When the news broke that a Chinese investor group had been able to buy up a consent for taking fresh water and bottling it without being charged for anything other than monitoring, I was not very surprised. With the Government attitude of indifference to fresh water as a resource and its deliberate fudging of fresh water quality standards, it was unrealistic to expect anything else.
There are a number of problems with the buying of this consent. It goes against everything most New Zealanders would want to have happen with their fresh water resource and it raises ethical questions about looking after our natural environment.
So, what are those problems?
- The consent that has been granted is for 15 years. This is a very long time in a world where the environment is under constant and growing stress. Before the consent expires the physical parameters of the aquifers that are considered when issuing a consent are likely to have changed so much that the consent is rendered obsolete.

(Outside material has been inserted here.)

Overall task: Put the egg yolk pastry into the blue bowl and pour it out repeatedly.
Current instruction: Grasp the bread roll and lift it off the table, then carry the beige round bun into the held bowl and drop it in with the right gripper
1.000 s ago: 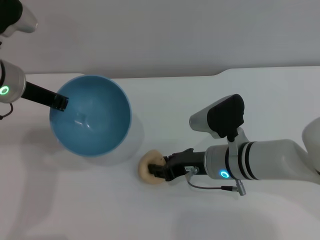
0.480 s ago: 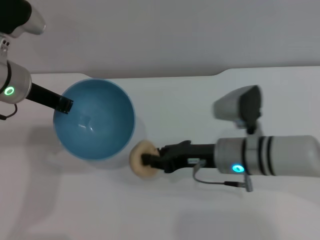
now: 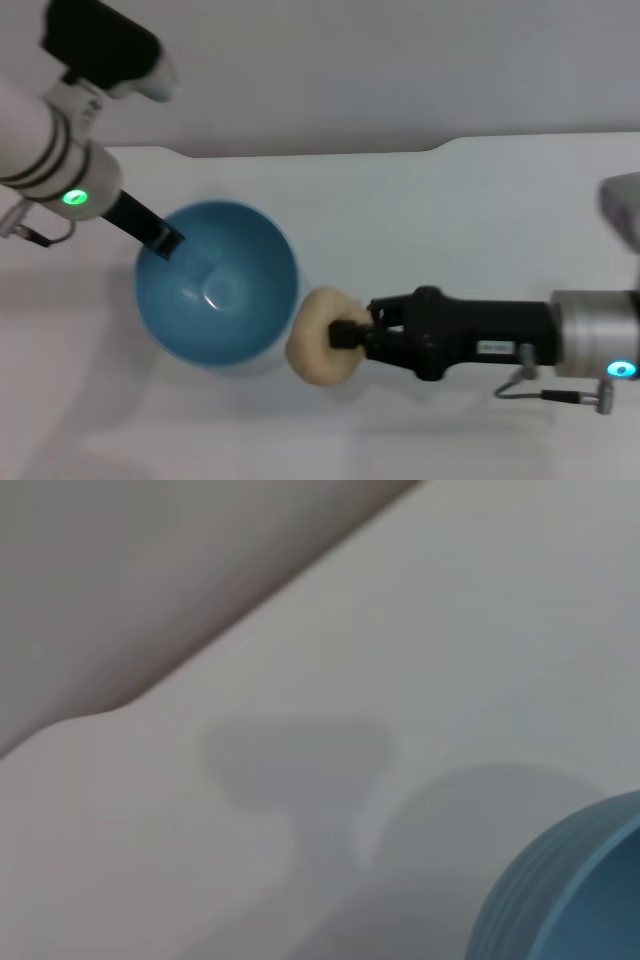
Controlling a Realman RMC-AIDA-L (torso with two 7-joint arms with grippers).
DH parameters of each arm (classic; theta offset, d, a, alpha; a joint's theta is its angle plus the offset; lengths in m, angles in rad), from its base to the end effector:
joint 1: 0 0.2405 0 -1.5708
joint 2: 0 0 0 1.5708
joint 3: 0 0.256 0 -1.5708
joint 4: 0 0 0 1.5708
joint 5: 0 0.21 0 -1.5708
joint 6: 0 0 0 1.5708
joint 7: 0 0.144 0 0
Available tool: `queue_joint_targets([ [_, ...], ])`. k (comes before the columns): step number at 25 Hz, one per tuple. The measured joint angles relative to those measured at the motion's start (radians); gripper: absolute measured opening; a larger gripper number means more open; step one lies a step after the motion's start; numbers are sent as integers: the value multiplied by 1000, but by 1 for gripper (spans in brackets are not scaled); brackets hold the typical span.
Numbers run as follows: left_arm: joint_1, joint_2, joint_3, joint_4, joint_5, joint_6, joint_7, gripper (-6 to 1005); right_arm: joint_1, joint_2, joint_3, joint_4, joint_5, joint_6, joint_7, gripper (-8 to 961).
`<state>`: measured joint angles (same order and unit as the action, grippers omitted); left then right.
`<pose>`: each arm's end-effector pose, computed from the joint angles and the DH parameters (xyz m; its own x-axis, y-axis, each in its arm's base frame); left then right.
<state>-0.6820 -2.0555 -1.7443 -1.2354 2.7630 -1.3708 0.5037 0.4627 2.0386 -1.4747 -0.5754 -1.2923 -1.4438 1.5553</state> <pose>-0.1889 0.3961 0.0093 0.7203 0.6709 -0.1759 0.4478 -0.6435 -0.6208 0.2156 0.2971 -0.0602 0.6309 -0.5444 -0.5528 -0.5172 -0.8262 0.2234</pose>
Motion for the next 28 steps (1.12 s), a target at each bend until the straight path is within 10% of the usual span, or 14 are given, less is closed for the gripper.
queue_joint_targets([
  [12, -105, -12, 287, 27, -9, -78, -116, 14, -31, 29, 100, -43, -9, -39, -90, 106],
  [28, -441, -15, 302, 340, -202, -122, -373, 6, -15, 26, 104, -69, -201, 170, -83, 91],
])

- Does Christchurch have 4,100 spare cubic metres of water per day to be bottled and sold overseas? When a resource is 100% allocated, it is 100% allocated and – contrary to the belief of politicians and councillors – like 100% of anything else that means there is no more of the resource available for allocation. To attempt to do is to start to deplete the allocation for other water takes.
- The deceit in not telling ratepayers that this consent has been bought by non-New Zealand investors will anger many. I spent good portion of today wondering what else is being hidden. It turns out that others have been bottling water in New Zealand, including near Tai Tapu for years.
- No royalties are paid to the Crown and the bottling companies does not get charged anything except to cover the monitoring costs of Environment Canterbury.
I believe that the lapse time for water consents should be significantly reduced. I further believe that upon lapsing the consent holder should be reminded to give effect to the consent within a matter of months, or surrender it within that time frame after which it should be revoked. Due to the sensitivity of water as a resource, that the monitoring requirements should be steeper than they currently are – more frequent monitoring and a review of consent conditions every few years should become mandatory.
But the purchasing of that consent also raises ethical issues. Water is a resource that upon no longer being needed by one user, should depart in the same or better condition than that in which it arrived. It is a resource that no one, person, group, company, nation and so on can claim true ownership to. The boundaries of water are only those defined by the parameters of the Earth as a planetary system and any structure – man made or not – that it cannot seep through. It’s need is universal – without water the natural systems cannot sustain life. Degrading it as a resource ultimately degrades the planet and everything living on it.
No amount of science, economics or politics can change the universality of water. But trying to explain that is easier said than done.